-- Task to carry out --
The response must consist of the lines below from the one with "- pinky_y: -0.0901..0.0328" through the one with "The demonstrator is", exactly as they appear and with both ends kept.

╭──

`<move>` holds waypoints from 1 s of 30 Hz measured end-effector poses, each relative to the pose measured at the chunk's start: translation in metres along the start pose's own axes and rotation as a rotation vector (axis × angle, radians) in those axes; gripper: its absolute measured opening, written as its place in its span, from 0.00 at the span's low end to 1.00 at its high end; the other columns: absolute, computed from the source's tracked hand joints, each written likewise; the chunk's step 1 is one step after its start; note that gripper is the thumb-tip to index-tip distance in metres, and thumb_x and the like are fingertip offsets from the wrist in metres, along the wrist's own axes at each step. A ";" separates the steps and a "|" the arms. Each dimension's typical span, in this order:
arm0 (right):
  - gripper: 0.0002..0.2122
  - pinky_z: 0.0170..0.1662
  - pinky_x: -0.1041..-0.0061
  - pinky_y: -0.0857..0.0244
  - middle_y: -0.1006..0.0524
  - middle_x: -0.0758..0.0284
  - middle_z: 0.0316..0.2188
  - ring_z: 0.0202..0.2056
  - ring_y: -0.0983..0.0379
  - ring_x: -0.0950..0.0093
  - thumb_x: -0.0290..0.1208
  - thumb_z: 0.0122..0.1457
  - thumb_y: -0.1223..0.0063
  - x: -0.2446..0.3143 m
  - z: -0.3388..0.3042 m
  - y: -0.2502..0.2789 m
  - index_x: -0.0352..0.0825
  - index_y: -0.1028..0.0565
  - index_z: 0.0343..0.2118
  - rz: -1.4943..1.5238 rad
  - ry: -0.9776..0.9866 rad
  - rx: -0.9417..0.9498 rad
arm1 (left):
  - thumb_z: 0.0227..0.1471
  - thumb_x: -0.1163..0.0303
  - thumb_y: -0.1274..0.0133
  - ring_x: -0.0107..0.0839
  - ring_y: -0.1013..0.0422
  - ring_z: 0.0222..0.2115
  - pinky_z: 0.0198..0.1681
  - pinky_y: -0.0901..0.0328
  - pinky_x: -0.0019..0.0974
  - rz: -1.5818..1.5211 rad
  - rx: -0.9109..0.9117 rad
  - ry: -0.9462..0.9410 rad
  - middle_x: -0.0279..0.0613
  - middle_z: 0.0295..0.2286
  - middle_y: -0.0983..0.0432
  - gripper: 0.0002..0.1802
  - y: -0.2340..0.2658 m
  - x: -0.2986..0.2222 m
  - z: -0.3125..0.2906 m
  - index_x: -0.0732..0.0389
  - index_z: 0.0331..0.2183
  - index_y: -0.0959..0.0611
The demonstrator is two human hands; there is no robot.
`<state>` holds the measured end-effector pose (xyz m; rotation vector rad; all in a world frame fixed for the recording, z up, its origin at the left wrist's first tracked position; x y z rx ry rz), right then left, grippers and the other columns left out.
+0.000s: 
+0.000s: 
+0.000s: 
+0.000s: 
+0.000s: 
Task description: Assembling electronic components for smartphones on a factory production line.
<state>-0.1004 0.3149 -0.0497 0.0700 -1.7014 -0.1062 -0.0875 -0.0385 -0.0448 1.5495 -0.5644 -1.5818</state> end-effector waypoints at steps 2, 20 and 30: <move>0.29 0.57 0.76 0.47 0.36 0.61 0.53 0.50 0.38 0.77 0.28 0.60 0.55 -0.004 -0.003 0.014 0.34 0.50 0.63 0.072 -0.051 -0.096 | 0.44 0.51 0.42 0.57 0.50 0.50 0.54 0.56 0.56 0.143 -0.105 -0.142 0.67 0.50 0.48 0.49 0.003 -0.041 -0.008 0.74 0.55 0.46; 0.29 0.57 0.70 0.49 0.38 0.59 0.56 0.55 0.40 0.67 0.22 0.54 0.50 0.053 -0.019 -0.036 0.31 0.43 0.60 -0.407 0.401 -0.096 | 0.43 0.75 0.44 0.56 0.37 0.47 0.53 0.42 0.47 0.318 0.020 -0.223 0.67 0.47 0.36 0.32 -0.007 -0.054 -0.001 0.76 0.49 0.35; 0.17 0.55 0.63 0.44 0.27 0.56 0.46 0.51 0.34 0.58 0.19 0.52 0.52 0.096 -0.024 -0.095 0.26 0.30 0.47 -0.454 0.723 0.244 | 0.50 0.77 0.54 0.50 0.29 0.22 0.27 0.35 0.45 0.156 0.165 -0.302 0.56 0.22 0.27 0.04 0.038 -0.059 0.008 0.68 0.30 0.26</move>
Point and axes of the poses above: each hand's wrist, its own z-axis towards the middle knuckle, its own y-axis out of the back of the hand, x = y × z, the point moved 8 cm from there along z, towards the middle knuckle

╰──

-- Written answer --
  - pinky_y: -0.0901..0.0328
  - pinky_x: -0.0019..0.0974
  - rz: -1.5818..1.5211 rad
  - rx: -0.9109..0.9117 rad
  - ry: -0.9462..0.9410 rad
  - middle_x: -0.0279..0.0613
  - middle_z: 0.0295..0.2286
  - middle_y: -0.0983..0.0432
  - gripper: 0.0002..0.1802
  - y: -0.2340..0.2658 m
  - x: -0.2986..0.2222 m
  - z: -0.3125..0.2906 m
  - index_x: -0.0732..0.0389
  - index_z: 0.0331..0.2183
  - index_y: -0.0959..0.0611
The demonstrator is two human hands; there is no robot.

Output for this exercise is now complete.